Is Your Toddler a Track Star?

As a society, we are constantly evolving, developing and moving forward. Many theories, ideas, technologies and objects that exist today were simply unimaginable, or barely conceivable, only a few decades ago.

For instance, I vaguely remember my grandparents’ telephone party line and listening for their distinctive ring. Now, two short decades later, Manitoba is preparing to introduce a second area code and 10-digit dialing to keep up with the demands of cell phone usage.

It is undeniable that technological and scientific advances over the past few decades have been incredible. But how far are we willing to go?

It used to be that if your child liked hockey you bought them a stick, sent them to the ice and let them discover their talent (or lack of it). With new technology, however, that trial and error period is no longer necessary. Believe it or not, with a DNA test first introduced in 2008, you can now test your crawling infant to determine what type of runner they will become.

Developed by Boulder, Colorado, company Atlas Sports Genetics after a 2003 study discovered the link between the ATN3 gene and athletic abilities, the test establishes whether a person would be best at speed and power sports like sprinting and football, or endurance sports like distance running, or a combination of the two.

For just a swab of your child’s inner cheek, you can be provided information that offers a guideline for placing youngsters in sports, explain Atlas executives.

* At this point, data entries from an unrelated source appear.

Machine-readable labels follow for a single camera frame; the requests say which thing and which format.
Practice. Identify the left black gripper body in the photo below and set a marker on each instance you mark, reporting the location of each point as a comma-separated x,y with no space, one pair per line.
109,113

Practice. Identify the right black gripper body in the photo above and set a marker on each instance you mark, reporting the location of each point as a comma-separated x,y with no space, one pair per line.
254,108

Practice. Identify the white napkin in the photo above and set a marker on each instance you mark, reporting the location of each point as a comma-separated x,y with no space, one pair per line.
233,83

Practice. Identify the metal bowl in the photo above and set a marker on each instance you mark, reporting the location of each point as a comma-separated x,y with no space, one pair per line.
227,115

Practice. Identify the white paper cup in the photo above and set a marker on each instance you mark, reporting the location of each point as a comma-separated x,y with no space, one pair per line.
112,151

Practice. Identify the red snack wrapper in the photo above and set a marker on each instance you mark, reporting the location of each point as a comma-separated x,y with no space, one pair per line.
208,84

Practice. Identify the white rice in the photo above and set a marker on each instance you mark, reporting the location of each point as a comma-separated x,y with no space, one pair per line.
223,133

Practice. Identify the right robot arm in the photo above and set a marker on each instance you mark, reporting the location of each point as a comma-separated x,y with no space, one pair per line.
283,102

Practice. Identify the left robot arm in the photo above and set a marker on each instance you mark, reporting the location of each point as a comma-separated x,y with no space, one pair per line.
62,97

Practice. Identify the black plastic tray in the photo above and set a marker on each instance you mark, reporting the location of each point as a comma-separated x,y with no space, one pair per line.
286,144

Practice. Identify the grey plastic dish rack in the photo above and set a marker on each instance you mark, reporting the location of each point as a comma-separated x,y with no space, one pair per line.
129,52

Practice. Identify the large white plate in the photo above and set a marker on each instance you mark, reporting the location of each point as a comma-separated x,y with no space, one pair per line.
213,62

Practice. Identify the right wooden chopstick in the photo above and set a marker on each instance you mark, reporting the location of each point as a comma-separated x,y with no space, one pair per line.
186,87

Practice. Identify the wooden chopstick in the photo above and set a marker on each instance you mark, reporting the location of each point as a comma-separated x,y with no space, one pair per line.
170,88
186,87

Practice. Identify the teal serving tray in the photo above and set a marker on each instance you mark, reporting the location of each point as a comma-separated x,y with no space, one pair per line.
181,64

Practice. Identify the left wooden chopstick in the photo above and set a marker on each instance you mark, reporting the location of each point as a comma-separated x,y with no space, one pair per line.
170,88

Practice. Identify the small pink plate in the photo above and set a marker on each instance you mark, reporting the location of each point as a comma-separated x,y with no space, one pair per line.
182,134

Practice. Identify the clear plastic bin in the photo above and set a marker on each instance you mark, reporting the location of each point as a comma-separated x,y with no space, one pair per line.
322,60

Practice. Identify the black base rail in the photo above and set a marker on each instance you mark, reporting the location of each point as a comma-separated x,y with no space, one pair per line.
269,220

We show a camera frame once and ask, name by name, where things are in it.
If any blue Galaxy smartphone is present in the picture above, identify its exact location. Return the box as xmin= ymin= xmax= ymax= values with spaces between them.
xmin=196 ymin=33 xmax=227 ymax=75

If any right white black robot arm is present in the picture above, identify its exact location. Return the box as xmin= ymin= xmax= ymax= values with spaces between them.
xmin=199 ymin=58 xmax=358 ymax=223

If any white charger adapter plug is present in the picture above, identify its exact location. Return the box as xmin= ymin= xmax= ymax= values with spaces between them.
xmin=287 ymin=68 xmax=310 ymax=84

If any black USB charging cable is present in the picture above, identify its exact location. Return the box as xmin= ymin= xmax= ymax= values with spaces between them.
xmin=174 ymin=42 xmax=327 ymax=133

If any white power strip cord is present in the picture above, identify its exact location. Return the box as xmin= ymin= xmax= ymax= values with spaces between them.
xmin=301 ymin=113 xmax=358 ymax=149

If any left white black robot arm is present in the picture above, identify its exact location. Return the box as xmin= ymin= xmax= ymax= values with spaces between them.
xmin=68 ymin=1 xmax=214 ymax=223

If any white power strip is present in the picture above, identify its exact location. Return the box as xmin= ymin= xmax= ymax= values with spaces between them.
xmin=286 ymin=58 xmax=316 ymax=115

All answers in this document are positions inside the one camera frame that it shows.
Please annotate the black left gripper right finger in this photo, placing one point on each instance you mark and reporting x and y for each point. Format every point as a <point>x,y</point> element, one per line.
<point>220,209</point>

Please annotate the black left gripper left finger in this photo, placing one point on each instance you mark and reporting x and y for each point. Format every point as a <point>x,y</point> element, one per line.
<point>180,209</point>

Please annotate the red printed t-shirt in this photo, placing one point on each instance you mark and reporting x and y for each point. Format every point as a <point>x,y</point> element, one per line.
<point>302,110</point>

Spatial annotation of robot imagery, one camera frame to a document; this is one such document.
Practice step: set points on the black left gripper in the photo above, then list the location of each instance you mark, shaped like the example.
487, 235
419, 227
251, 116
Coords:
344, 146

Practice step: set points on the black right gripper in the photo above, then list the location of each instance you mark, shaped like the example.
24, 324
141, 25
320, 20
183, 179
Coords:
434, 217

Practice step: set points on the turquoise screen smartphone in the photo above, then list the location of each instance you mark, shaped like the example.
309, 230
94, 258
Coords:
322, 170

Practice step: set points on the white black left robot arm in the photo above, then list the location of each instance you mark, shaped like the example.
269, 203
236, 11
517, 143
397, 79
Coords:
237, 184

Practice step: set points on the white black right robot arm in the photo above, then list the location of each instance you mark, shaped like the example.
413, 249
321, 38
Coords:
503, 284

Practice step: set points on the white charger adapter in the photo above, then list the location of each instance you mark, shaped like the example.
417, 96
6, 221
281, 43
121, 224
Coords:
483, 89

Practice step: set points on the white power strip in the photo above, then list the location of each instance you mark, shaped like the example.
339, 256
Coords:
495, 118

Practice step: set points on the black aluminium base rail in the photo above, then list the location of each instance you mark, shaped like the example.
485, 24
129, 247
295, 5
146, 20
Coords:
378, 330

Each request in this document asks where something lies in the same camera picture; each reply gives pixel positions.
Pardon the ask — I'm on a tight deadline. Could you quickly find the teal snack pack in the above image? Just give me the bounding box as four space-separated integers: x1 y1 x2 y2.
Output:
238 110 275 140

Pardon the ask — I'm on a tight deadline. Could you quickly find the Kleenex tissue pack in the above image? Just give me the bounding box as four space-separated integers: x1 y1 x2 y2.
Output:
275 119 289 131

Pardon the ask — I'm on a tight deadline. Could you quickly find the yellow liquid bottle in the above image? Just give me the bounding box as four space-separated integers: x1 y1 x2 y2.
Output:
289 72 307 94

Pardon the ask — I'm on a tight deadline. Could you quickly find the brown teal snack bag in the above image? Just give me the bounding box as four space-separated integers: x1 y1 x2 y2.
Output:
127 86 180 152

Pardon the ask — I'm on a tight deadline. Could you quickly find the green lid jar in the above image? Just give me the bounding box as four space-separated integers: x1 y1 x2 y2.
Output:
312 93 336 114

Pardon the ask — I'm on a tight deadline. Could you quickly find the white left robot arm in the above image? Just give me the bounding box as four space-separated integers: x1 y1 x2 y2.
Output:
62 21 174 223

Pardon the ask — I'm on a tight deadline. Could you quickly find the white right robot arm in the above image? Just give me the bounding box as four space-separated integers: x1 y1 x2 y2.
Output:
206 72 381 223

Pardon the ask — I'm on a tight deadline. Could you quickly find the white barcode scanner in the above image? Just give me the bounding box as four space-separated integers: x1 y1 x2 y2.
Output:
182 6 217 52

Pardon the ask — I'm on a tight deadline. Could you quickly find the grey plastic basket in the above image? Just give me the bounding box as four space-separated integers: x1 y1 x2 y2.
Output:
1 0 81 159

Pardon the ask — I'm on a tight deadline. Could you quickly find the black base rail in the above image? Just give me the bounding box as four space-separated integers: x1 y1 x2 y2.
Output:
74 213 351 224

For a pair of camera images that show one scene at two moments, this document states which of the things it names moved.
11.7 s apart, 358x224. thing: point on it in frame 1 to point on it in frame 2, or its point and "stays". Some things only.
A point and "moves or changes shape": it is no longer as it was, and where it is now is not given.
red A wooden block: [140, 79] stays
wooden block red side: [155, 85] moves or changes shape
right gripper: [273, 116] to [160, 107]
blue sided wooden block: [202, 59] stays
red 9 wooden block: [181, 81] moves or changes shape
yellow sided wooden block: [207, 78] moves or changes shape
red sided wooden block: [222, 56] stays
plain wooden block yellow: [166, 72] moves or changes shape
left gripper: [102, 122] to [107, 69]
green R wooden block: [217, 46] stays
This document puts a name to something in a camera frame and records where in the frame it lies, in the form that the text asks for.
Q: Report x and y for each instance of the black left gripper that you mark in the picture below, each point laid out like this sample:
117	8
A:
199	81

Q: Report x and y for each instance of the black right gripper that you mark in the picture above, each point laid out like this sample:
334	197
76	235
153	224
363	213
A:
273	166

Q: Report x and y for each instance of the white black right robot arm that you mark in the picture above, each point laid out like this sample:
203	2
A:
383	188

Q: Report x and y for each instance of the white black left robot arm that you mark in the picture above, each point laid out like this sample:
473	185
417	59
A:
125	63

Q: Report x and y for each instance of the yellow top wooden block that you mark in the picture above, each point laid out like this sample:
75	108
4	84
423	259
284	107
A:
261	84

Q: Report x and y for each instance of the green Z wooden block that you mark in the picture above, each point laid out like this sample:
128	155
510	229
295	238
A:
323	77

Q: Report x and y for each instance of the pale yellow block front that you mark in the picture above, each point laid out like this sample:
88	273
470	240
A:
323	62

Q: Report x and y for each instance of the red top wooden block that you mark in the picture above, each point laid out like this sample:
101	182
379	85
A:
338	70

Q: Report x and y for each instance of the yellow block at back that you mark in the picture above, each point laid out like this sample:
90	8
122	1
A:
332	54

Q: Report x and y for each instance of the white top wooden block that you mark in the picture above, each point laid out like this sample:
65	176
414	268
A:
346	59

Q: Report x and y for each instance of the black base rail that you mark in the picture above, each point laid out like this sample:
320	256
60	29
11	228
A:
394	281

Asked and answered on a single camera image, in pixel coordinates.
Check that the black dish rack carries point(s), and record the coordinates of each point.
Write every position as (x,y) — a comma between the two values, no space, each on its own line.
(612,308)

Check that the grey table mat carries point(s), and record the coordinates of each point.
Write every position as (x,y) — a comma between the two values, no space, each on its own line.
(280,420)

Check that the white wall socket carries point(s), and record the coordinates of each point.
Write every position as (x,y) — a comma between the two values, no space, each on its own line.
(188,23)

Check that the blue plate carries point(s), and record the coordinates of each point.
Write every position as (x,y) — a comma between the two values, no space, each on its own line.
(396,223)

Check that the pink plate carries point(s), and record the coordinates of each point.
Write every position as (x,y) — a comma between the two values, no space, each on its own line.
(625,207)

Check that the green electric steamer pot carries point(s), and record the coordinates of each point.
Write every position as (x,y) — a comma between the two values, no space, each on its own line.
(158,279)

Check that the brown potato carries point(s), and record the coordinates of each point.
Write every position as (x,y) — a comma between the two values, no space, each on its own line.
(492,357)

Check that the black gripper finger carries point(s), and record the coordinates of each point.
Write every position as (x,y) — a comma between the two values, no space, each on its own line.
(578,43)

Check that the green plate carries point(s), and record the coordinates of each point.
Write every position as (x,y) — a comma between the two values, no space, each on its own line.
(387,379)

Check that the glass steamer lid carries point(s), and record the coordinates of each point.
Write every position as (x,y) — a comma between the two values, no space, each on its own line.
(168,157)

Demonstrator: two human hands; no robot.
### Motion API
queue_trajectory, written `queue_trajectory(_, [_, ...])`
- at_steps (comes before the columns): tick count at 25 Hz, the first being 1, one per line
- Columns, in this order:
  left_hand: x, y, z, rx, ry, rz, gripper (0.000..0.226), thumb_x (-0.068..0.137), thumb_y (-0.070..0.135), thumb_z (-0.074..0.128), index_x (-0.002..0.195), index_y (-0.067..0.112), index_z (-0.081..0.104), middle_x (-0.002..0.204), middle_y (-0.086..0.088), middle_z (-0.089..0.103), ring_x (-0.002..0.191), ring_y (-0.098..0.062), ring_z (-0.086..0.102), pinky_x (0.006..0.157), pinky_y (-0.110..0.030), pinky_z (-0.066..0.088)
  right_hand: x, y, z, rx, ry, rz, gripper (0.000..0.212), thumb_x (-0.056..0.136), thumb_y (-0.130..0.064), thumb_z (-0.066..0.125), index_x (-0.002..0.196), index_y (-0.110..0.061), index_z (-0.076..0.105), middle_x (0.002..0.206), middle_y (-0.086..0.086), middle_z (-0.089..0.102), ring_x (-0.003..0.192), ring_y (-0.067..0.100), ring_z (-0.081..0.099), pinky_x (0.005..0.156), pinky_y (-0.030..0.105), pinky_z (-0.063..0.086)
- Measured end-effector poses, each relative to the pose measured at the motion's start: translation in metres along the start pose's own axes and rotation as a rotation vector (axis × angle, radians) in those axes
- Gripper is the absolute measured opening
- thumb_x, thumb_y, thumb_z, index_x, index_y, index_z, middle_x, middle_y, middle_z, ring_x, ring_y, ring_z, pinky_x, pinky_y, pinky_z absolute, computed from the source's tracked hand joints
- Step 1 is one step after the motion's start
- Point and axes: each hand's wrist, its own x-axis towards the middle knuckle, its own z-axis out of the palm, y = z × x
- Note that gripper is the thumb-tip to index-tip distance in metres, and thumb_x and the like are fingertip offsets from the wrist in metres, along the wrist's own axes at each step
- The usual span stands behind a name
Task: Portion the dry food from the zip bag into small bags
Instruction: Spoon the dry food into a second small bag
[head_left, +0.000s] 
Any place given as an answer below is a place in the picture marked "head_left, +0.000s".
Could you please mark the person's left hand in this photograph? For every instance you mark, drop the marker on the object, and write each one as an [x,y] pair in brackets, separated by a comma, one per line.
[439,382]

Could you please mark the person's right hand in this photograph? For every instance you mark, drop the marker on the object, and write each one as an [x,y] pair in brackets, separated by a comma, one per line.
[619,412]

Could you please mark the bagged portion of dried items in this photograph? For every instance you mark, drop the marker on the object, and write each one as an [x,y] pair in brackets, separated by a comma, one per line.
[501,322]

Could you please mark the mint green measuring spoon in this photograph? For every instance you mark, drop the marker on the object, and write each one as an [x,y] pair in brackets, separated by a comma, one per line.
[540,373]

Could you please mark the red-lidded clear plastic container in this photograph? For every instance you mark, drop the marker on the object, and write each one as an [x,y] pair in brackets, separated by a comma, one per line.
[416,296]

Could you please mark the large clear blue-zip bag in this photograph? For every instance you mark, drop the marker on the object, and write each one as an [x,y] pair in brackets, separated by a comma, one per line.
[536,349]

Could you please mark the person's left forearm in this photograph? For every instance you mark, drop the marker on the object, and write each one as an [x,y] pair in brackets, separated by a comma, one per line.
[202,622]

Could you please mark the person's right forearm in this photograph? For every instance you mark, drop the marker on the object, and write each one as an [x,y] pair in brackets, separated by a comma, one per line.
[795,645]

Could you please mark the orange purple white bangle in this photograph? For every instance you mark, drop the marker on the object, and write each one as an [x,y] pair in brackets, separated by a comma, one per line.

But what are the limitations; the downfalls; the dangers? Will a child with a poor athletic outlook be discouraged from the expense of sports? Will a child who loves piano or artistry be pushed into track and field because of their intrinsic abilities? Will an overbearing parent mistake natural talent for love of the game?

Nathaniel Carruthers, president of operations at Atlas, explained to FOXBusiness Online that their mission is misunderstood. “The test is one tool in a whole toolbox; we focus on the whole biology, not just making a person bigger and stronger.” He adds that “Atlas puts stock in overall wellness and an educational packet is sent along with test results that reminds parents about the importance of playing sports for fun, proper nutrition and rest.”

In a culture where our professional athletes are rewarded so well for their performance and entertainment value, the choice to administer the DNA test is undeniably controversial and, most likely, extremely tempting. But there is also much to be said about letting hard work, determination and pure love of sports determine who will be great.

As the time approaches for your children to return to school and sign up for extracurricular sports and activities, consider whether or not it would be helpful or detrimental to your child and your family to know what they would excel in. Faced with the choice, would you rather know that your toddler is a track star, or would you remain happy simply knowing that they love to run?

Published in the Virden Empire-Advance. September, 2011.